# Look for interesting targets to show bias with

The paper goal is to show how a clearly unrelated variable can be predicted by an X-ray when the CNN can detect the site location within the X-ray.

This notebook looks at fun and absurd variables to consider.

The questions being looked at are all multiple choice in their answers. The food questions are even ordinal. Yet the majority of research out there is using binary thresholds. This is a bit of cheat. An algorithm that randomly guesses already has an AUC of 50%. Thus papers that report an AUC of 60+% isn't saying much. It is able to detect a minor pattern beyond guessing. That could be statistical noise. To show this, we will play the same game.

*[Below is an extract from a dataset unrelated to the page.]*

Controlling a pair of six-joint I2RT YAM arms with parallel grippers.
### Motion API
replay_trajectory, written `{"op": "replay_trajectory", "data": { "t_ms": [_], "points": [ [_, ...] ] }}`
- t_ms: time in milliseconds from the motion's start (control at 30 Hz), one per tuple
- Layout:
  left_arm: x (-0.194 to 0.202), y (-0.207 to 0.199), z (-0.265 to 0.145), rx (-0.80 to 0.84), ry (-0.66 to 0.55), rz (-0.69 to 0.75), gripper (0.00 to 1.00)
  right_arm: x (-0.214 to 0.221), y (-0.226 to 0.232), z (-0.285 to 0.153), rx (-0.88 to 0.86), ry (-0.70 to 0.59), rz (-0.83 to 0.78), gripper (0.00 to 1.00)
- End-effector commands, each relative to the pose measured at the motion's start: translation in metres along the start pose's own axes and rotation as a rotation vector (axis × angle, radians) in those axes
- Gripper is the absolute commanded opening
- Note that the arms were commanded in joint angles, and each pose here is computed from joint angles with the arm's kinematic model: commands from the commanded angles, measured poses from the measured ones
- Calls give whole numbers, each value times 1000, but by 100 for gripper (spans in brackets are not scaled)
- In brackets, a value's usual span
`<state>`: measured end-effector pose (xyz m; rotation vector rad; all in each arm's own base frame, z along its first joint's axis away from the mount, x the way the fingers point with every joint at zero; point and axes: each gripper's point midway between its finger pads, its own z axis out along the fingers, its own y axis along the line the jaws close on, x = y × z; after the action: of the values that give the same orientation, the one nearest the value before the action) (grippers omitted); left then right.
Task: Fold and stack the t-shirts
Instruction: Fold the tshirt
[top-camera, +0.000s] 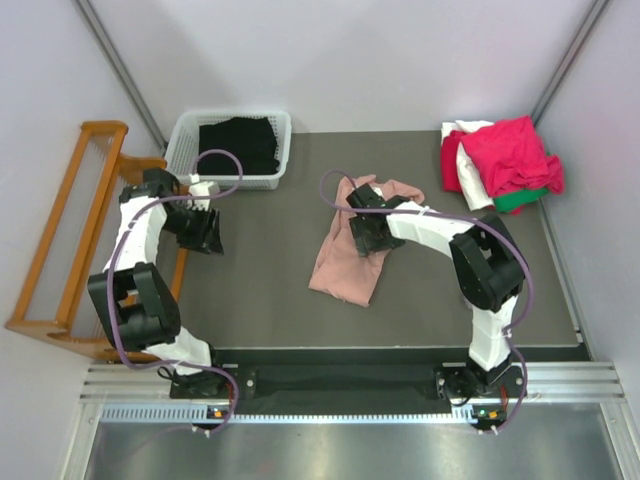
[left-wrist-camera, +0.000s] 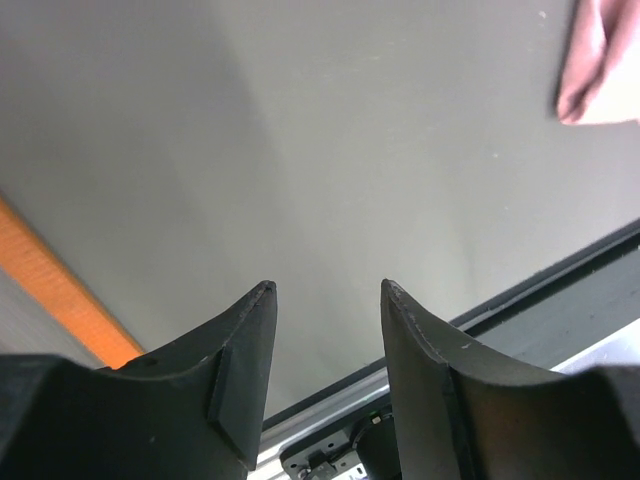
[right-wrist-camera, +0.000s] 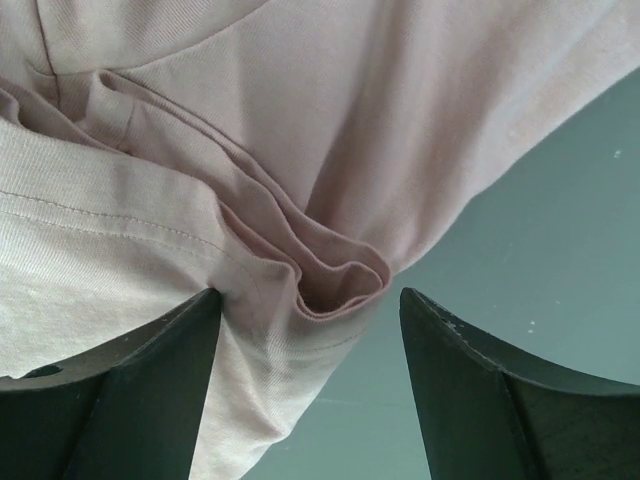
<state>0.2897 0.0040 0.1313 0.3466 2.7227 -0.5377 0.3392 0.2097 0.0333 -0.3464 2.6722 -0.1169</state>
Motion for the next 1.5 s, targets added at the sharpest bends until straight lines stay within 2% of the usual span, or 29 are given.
{"op": "replay_trajectory", "data": {
  "t_ms": [0,100,200,300,333,400,433,500,567,667,933,1467],
  "points": [
    [-6,-36,-4,27,6,100,51,-31,-19,-36,76,-116,-10,72],
    [-4,-89,12,45,72,284,51,-36,-27,-67,104,-170,-10,72],
    [-9,-119,13,135,43,350,51,-28,-29,-96,73,-202,34,72],
    [-16,-134,13,214,18,342,51,-6,-20,-116,-6,-222,70,73],
    [-17,-137,14,230,17,333,52,15,-12,-112,-46,-183,78,73],
    [-17,-144,24,267,46,321,52,29,9,-128,-154,-218,78,73],
    [-15,-146,28,272,65,321,52,57,20,-119,-200,-164,72,72],
    [-9,-152,47,276,122,326,52,79,49,-127,-282,-190,20,72],
    [-4,-157,64,269,174,339,52,112,63,-118,-285,-153,-55,70],
    [2,-171,83,256,206,374,53,136,73,-105,-244,-117,-129,70],
    [6,-183,111,242,197,412,56,120,91,-98,-222,-169,-176,70],
    [37,-208,162,341,333,421,55,112,95,-82,-178,-147,-176,66]
  ]
}}
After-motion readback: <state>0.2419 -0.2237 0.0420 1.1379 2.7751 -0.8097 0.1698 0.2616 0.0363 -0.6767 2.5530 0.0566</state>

Thus we must find thresholds to binarize by that will tell a good story.

See TakeHomeQuestionnaire.pdf for the actual food questions

# Imports

In [1]:
import numpy as np
import os
import pandas as pd
import pickle
from sklearn.metrics import roc_auc_score

# Constants

In [2]:
OAI_PKL_PATH = '/Users/brandong.hill/code/OAI/notebooks/pkl/'
idxSlc = pd.IndexSlice

# Read in data

In [3]:
# Read in the dataframes for analysis 
allclinical_df = pd.read_pickle(open(os.path.join(OAI_PKL_PATH, 'allclinical_values.pkl'), 'rb' ))

xray_df = pd.read_pickle(open(os.path.join(OAI_PKL_PATH, 'xray_values.pkl'), 'rb' ))
xray_df = xray_df[xray_df['XRBARCD'] != '']
xray_df = xray_df[xray_df['EXAMTP'] == 'Bilateral PA Fixed Flexion Knee'] # Lets only consider xrays that we might use in the deep learning

enrollees_df = pd.read_pickle(open(os.path.join(OAI_PKL_PATH, 'enrollees_values.pkl'), 'rb' ))

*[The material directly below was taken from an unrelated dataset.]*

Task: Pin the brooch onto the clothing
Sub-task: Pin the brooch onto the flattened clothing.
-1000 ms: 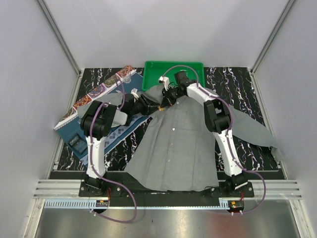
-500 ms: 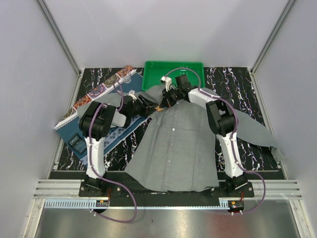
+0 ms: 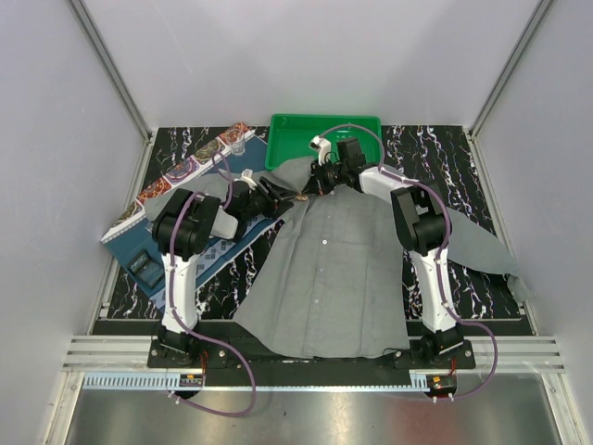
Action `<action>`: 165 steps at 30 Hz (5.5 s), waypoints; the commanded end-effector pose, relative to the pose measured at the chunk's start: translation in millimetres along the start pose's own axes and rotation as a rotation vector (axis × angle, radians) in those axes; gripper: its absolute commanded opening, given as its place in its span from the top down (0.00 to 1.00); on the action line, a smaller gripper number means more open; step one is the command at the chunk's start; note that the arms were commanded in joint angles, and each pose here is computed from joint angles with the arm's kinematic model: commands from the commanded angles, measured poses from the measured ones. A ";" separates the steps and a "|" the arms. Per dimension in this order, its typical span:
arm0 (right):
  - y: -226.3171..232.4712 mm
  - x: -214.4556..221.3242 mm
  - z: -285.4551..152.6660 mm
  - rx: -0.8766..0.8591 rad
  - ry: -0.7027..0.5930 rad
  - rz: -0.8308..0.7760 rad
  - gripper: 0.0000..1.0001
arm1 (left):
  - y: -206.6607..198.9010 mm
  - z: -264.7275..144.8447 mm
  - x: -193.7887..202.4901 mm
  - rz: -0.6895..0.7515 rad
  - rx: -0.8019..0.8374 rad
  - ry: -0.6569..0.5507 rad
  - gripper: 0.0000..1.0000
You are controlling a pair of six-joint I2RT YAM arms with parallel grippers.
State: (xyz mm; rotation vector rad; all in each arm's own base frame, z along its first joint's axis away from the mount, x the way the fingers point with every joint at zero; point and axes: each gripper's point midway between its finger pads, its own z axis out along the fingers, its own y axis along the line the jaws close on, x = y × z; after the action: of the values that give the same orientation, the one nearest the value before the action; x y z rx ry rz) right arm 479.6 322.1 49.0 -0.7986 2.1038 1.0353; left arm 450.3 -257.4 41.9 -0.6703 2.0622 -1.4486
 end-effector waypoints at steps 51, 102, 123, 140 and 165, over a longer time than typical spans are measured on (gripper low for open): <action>21.7 -2.2 -18.3 -0.230 0.184 0.255 0.53 | -31.1 18.8 -25.5 0.167 0.257 0.005 1.00; 22.2 -8.5 -22.0 -0.240 0.142 0.288 0.60 | -47.8 7.4 -16.6 0.206 0.337 0.022 1.00; 21.4 -6.2 -37.5 -0.207 0.146 0.245 0.61 | -56.4 6.5 -28.4 0.181 0.338 0.004 1.00; 15.7 -29.9 -65.0 -0.274 0.045 0.240 0.50 | -73.1 4.3 -22.4 0.267 0.419 0.021 1.00; 13.0 -9.7 -17.0 -0.280 0.158 0.262 0.35 | -94.1 1.5 -16.4 0.360 0.503 0.052 1.00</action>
State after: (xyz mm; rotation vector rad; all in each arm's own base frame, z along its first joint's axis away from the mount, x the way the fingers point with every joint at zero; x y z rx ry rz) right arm 470.5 313.4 65.1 -0.7318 2.2849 1.4674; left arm 471.7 -271.0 75.2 -0.2794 1.8742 -1.6486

# Used to map varibale descriptions to a variable name
labels_df = pd.read_pickle(open(os.path.join(OAI_PKL_PATH, 'oai_vars_labels_sources.pkl'), 'rb' ))
labels_df = labels_df.set_index('Variable')

# Merge to a single frame

In [4]:
# Map of patient IDs to barcodes, also drop 4 extraneous digits in barcode
# Result= ID: XRBARCD
barcode_site_id_df = pd.DataFrame(xray_df['XRBARCD'].reset_index('Visit', drop=True).str[4:])
print('{:,}'.format(len(barcode_site_id_df)))

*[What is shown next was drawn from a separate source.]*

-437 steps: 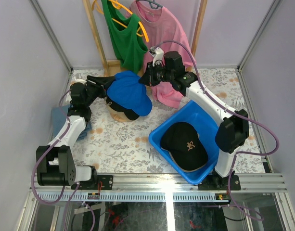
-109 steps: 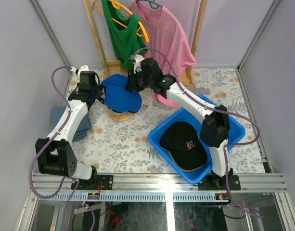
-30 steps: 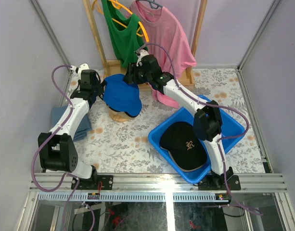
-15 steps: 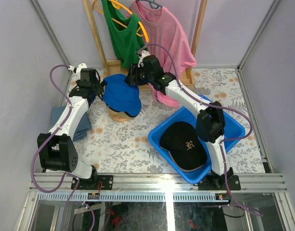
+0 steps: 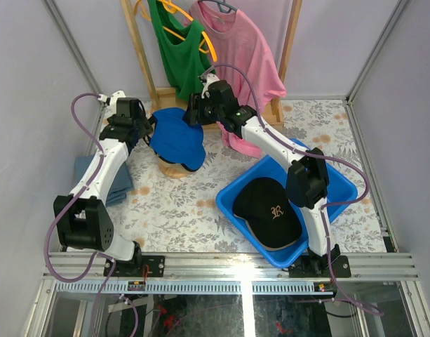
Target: Stack the hats
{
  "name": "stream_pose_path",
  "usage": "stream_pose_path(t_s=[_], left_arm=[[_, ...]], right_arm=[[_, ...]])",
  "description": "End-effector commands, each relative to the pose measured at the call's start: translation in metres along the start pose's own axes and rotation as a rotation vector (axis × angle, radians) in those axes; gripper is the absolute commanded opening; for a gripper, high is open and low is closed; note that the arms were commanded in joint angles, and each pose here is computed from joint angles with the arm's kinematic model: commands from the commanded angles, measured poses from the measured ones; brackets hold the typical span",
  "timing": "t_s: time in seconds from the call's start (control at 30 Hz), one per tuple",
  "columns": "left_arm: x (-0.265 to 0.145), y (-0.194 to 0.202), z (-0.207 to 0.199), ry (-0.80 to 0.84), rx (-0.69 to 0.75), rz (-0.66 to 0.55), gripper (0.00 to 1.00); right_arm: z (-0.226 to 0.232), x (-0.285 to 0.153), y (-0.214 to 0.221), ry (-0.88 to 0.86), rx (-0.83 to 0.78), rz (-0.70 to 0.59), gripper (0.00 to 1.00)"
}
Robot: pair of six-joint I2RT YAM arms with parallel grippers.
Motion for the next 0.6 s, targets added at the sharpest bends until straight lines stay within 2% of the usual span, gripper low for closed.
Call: stream_pose_path(t_s=[0.0,0.37,0.57], left_arm=[[-0.007,-0.013,0.001,-0.018,-0.015,-0.036,0.62],[-0.005,-0.008,0.004,-0.030,0.008,-0.012,0.62],[-0.007,-0.009,0.004,-0.029,0.011,-0.018,0.62]], right_arm=[[0.022,-0.030,-0.038,-0.018,-0.040,-0.122,0.62],[0.033,-0.051,-0.070,0.011,-0.080,-0.276,0.63],[0.047,-0.057,-0.072,-0.065,-0.083,-0.280,0.64]])
Point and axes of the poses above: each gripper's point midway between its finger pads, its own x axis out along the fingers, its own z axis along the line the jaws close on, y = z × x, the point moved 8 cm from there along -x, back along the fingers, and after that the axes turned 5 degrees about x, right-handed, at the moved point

# Create a list of possible targets
targets = ['INCOME', 'INCOME2', 'EDCV']

# Add in food questions
food_targets = ['FFQ' + str(num) for num in range(1,72)]
targets.extend(food_targets)

# Result= XRBARCD: ID, SITE, RACE, Visit, INCOME, INCOME2, EDCV, FFQ1, FFQ2, ....
barcode_site_id_df = barcode_site_id_df.join(enrollees_df[['SITE', 'RACE']], how='left')  # Add hospital site and patient race
barcode_site_id_df = barcode_site_id_df.join(allclinical_df.loc[idxSlc[:, 'V00'], :][targets].reset_index('Visit'), on='ID', how='left') # Add starting income and comborbidities
barcode_site_id_df = barcode_site_id_df.reset_index('ID').set_index('XRBARCD')  # Switch to index by barcode
print('{:,}'.format(len(barcode_site_id_df)))  # Sanity check, the joins shouldn't be increase the number of entries

26,522
26,522


# Check for useability

In [17]:
def remove_unused_missing_categories(series):
    # drop rows with categoricals that start with '.' (e.g. .Missing)
    missing_cats = [cat for cat in series.cat.categories if not cat[0].isdigit()]
    series = series[~series.isin(missing_cats)]
    return series.cat.remove_unused_categories().copy(deep=True) 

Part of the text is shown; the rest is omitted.